И он, наконец осмыслив и бивший в чуть приоткрытые ворота теплый утренний свет, и Натахин тревожный шепот, приподнялся в санях.
— Сколько время?
— Да уж солнце. Седьмой, поди.
— Ох ты! Заспался я.— Он цапнул в головах брюки, отыскивая курево.
— Сразу и курить. Выпей вон молока.
— Ага, давай,— послушно кивнул Касьян, смутно припоминая вчерашний ночной звон подойника.
Он принял от Натахи ведро и через край долго, ненасытно попил прямо в санях.
— Ва! — крякнул он, оживая голосом. И хотя не успел проспаться и все в нем свинцовело от прерванного сна, на душе, однако, уже не было прежней тошнотной мути, и он попросил озабоченно, будто собирался в бригадный наряд: — Подай-ка, Ната, сапоги.
Потом, поочередно засовывая ладно обмотанные мягкими, хорошо выкатанными портянками ноги в пахучие голенища, сонно покряхтывая, сам еще в одних только брюках и нижней рубахе, урывками говорил:
— Я с тобой не прощаюсь… Еще свидимся…
Натаха присмирело глядела, как он обувался.
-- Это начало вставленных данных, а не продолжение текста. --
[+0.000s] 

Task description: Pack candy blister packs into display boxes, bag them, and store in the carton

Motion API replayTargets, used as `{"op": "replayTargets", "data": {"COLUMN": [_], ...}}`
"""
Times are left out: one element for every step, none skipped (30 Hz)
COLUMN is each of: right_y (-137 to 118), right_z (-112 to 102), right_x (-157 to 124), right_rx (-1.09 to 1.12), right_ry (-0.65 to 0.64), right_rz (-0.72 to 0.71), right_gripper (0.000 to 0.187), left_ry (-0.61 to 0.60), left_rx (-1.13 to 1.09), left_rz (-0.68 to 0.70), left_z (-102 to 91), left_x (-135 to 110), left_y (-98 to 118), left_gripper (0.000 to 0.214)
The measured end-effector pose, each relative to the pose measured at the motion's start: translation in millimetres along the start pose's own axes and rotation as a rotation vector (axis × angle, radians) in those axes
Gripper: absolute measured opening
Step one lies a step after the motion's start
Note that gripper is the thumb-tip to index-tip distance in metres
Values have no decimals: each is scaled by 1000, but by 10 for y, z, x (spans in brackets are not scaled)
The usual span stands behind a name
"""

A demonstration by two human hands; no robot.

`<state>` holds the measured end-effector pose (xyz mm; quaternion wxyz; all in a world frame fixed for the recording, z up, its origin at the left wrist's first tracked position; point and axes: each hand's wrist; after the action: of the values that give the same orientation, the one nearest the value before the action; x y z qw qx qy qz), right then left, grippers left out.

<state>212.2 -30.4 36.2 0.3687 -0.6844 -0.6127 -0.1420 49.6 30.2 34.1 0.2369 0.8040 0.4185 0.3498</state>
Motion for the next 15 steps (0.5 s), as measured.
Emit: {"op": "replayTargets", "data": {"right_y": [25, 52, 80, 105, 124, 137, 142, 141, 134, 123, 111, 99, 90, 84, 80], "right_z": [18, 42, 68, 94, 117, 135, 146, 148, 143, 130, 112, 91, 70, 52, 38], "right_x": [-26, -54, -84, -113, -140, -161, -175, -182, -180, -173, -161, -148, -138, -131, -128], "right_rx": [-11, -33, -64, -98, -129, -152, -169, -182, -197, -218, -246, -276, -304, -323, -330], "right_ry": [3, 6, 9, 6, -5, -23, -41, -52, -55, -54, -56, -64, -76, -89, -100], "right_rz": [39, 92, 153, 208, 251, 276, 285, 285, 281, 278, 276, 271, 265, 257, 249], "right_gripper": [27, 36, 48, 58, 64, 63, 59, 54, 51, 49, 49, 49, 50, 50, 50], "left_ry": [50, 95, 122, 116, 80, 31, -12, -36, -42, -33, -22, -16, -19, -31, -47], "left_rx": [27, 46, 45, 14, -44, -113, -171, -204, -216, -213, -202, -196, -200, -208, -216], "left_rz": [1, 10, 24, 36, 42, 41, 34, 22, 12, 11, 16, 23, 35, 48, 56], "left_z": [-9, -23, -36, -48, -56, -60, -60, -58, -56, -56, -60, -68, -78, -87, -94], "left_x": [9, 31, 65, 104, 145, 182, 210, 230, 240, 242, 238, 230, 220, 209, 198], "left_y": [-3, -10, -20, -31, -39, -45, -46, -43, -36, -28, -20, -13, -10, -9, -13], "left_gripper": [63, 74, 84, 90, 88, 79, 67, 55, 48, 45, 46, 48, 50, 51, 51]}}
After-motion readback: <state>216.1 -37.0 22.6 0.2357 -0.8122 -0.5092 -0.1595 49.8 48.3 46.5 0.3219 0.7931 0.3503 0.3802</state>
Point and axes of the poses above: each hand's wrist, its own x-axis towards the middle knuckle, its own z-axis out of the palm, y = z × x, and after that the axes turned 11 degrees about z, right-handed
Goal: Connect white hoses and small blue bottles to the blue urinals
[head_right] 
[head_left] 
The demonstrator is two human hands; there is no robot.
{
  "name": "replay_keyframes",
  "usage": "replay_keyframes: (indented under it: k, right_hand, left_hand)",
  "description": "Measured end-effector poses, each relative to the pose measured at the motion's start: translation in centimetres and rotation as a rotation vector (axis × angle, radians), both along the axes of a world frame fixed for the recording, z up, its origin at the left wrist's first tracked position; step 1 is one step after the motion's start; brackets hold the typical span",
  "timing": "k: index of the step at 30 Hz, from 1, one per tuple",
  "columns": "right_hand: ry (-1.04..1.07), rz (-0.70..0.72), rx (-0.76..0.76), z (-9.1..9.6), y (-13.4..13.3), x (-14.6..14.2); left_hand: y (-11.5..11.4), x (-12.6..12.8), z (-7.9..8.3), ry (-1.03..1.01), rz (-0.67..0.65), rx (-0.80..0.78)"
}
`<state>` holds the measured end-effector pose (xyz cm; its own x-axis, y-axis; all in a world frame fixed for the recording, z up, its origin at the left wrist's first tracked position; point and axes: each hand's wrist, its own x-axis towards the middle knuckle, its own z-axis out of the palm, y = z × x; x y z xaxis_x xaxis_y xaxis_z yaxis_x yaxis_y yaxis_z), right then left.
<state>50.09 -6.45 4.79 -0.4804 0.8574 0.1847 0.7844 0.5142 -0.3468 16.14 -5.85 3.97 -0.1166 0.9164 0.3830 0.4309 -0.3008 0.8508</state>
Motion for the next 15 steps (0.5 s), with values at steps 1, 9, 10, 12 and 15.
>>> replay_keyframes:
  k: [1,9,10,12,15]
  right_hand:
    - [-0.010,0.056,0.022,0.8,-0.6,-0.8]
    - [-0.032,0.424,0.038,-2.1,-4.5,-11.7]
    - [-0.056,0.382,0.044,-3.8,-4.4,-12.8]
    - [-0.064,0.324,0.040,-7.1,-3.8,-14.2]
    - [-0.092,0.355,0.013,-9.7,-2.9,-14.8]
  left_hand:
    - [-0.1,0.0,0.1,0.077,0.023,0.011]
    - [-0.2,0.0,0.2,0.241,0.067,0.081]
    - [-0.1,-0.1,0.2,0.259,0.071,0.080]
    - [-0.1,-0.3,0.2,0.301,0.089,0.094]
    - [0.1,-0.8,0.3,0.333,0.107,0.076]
— И детишек не колготи… Пусть пока поспят.
— Ладно…
— Потом приведешь их к правлению… Поняла?
— Ладно, Кося, ладно…
— Часам к девяти. Мать тоже пусть придет…
Он встал, притопнул сапогами: ноги почувствовали прочную домовитость обужи.
— А вдруг там больше не свидимся? — думая над прежним, сказала она поникшим голосом.
— Куда я денусь? — кинул он и вышагнул из сарая, на ходу набрасывая вчерашнюю черную рубаху.— Подай-ка пиджак с картузом. А то я в сапогах, нашумлю. И сумку.
— Дак что ж в дом не зайдешь? — Натаха следовала за ним, держа под шеей стиснутые ладони, будто ей было холодно.— Больше ведь не вернешься… И не поел на дорогу.
— Когда теперь есть…— проговорил он, торопко застегивая на рубахе мелкие непослушные пуговицы.— Покуда туда добегу, да там…
— Ну как же… С домом хоть простись…
— Дак еще ж, говорю, свидимся.
В дом ему не хотелось: не сознавая того, невольно оберегал он в себе ту пришедшую к нему ровность, с какой сейчас, не тратя себя, лучше бы за калитку,— и все, как обрезал. Приглаживая неприбранные волосы, Касьян на носках переступил порог еще по-утреннему тихой избы, заведомо томясь горечью увидеть в эту последнюю, трудную для него минуту не столько самих мальчишек, сколько старую мать. Ребятишки — ладно: поцеловал бы сонных да и пошел, но мать, поди, уже давно топчется, вон и гусей с коровой нет во дворе, и он вошел в дом, весь внутренне напряженный и стянутый.